We led for the majority of the game and trailed only 16-14 when we attempted a field goal with 11 seconds left. That field goal sailed wide-right, our team knew we let a golden chance slip by. It was a tough loss, but we rebounded to win our next two games against Colorado State and UNLV to move to 4-1. We lost another heartbreaker, this time 6-3 against BYU, but instead of imploding we rallied to win seven straight games to end the season.
Our players and staff accomplished exactly what we set out to do – turn the program around.
After that season Gary left to go coach the team he nearly beat, Wisconsin, and I was given the reigns to the program. Finally, after 16 seasons of being an assistant, my time had arrived to be a head coach.
I was in the right place at the right time, and we began to win immediately. We won 19 games in my first two years, and the players helped me earn the MWC Coach of the Year Award in the process. God had granted me more success than I could have ever asked for or deserved.
But God's tests don't stop just in your early years, and over the last three seasons our program has averaged five wins a season. That's not what I had envisioned when I was accepting the 2013 Poinsettia Bowl trophy or the 2014 New Mexico Bowl trophy.
It is then that you realize just how glorious God's plan can be. My journey of perseverance was coming full circle.
When I was benched as the quarterback here at Utah State, I almost transferred before deciding to stay. After all, I was a captain of the team and that meant something important to me. Plus, there was the concept of finishing something you started, and in 1997 I walked out of Logan with my degree in hand.

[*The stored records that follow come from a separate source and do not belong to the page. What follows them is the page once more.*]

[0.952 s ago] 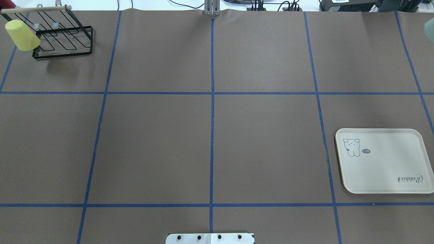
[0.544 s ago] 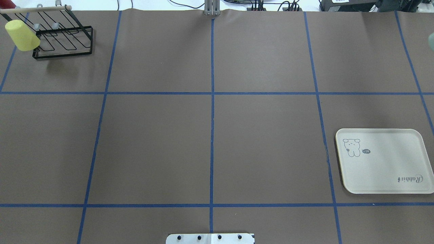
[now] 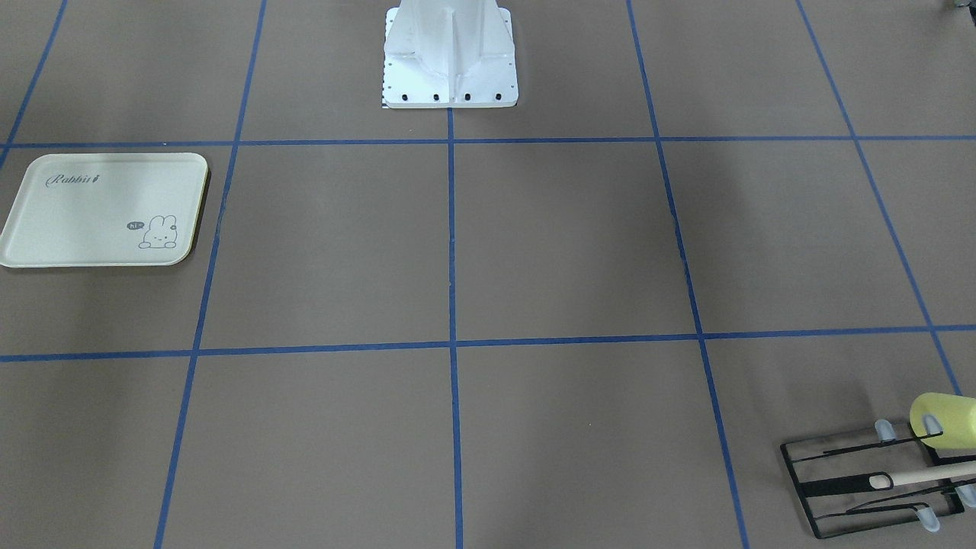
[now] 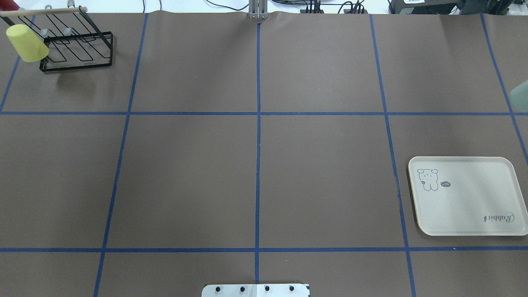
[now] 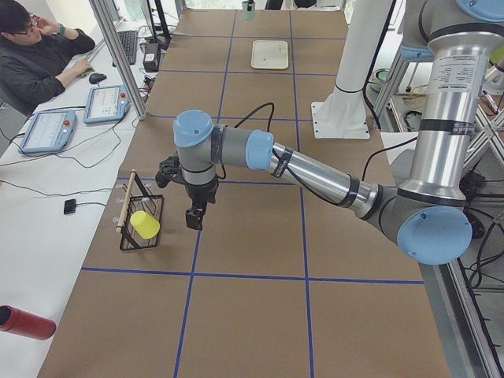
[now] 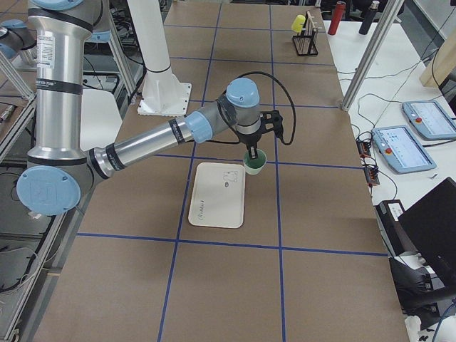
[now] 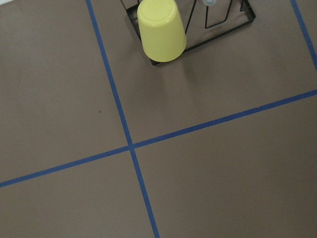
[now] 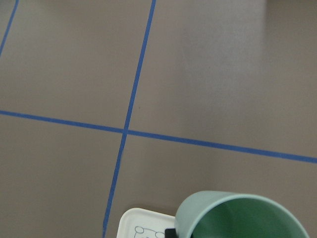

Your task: Left arm grabs green cup and hands to right arm on tray

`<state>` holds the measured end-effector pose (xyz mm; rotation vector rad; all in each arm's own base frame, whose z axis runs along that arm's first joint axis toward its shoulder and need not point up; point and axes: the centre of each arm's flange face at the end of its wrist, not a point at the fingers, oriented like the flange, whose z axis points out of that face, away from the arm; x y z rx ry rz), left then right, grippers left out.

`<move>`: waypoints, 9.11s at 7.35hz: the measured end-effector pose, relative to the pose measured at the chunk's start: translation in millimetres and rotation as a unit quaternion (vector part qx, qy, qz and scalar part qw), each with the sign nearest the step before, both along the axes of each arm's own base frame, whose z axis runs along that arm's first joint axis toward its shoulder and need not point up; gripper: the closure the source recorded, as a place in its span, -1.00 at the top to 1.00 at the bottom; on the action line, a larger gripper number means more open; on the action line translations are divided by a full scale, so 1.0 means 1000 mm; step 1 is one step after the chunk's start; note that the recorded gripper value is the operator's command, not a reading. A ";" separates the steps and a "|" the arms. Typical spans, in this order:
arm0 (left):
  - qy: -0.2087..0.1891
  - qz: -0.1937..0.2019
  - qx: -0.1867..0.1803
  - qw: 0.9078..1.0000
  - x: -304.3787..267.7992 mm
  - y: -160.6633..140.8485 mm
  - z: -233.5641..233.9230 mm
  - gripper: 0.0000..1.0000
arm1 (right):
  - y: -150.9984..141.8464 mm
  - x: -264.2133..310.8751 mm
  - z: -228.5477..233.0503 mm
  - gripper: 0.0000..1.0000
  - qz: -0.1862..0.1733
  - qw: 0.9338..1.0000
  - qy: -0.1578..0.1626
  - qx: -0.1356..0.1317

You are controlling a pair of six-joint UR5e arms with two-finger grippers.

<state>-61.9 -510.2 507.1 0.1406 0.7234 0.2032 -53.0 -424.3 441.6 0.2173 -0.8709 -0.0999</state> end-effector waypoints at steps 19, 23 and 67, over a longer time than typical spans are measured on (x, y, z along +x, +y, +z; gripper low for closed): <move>0.055 0.000 -0.033 0.998 0.006 0.025 0.026 1.00 | 0.045 -0.098 0.065 1.00 0.036 0.999 0.025 -0.031; 0.055 0.000 -0.035 0.998 0.006 0.024 0.027 1.00 | -0.027 0.017 0.080 1.00 -0.027 0.995 0.098 0.006; 0.046 -0.011 -0.045 0.998 0.003 0.092 0.155 1.00 | 0.035 0.138 0.246 1.00 -0.025 0.992 0.098 -0.080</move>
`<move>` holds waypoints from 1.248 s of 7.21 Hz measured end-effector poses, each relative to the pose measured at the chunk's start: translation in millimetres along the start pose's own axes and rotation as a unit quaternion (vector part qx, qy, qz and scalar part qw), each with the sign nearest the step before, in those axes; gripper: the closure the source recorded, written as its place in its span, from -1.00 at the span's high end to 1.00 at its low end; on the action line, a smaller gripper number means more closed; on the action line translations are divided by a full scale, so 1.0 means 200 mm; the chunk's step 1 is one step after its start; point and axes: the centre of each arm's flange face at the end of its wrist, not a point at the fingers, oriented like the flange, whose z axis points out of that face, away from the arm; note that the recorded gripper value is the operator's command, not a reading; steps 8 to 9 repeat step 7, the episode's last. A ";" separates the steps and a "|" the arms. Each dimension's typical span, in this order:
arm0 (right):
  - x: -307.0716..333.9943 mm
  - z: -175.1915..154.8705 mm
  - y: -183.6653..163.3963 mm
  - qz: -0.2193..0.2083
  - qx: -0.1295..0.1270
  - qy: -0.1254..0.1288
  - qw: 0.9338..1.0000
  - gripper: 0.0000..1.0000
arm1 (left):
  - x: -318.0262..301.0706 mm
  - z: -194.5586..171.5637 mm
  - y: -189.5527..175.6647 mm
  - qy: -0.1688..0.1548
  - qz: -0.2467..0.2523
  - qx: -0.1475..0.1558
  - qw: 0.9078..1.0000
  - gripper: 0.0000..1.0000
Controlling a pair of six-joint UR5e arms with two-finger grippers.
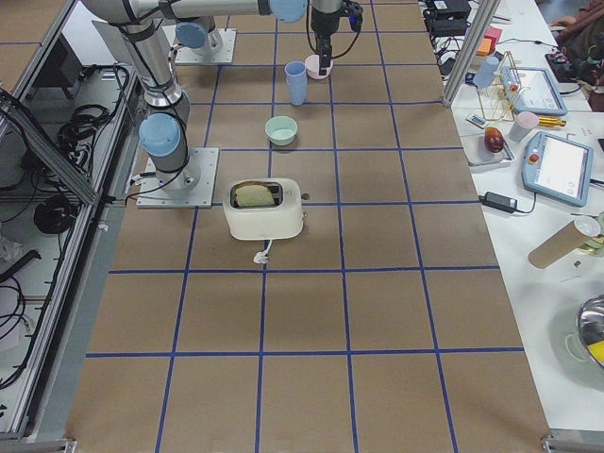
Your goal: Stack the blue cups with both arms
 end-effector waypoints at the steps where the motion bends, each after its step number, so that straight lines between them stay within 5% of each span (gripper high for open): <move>1: 0.01 -0.01 0.00 0.002 0.000 0.001 1.000 1.00 | 0.01 0.03 0.00 0.000 0.003 -0.004 1.000 1.00; 4: 0.04 -0.01 -0.02 0.008 0.006 0.003 1.000 1.00 | 0.08 -0.04 0.12 -0.003 0.024 -0.063 0.998 1.00; 9: 0.10 -0.01 -0.03 0.021 0.005 0.003 1.000 1.00 | 0.11 -0.15 0.14 -0.002 0.034 -0.053 0.998 1.00</move>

With that memory in the back of my mind, I am determined to face adversity head on and help turn the program around. I'm set on mentoring these young men to become mature adults, and helping them graduate from college. My family and I are trying to impact their lives and academic careers, and if I can win football games along the way, that is just an added blessing.
Ultimately, however, I know my coaching career will be judged by wins and losses. It's the nature of the industry. Fortunately, God's priorities are completely different. So were my dad’s.
If it wasn’t for his faith and guidance, I don’t know how I would have turned out. Now that I have kids of my own, I’m just hoping to leave the same impact on them that my dad had on me.
This offseason, my dad passed away. It was one of the hardest things I’ve ever gone through, but he was a strong believer in Christ, and I believe he is now in Heaven and I will see him again.
As I continue to walk this journey of life, I am striving to continue to grow in my own personal relationship with God as well as be a light of God’s love to others!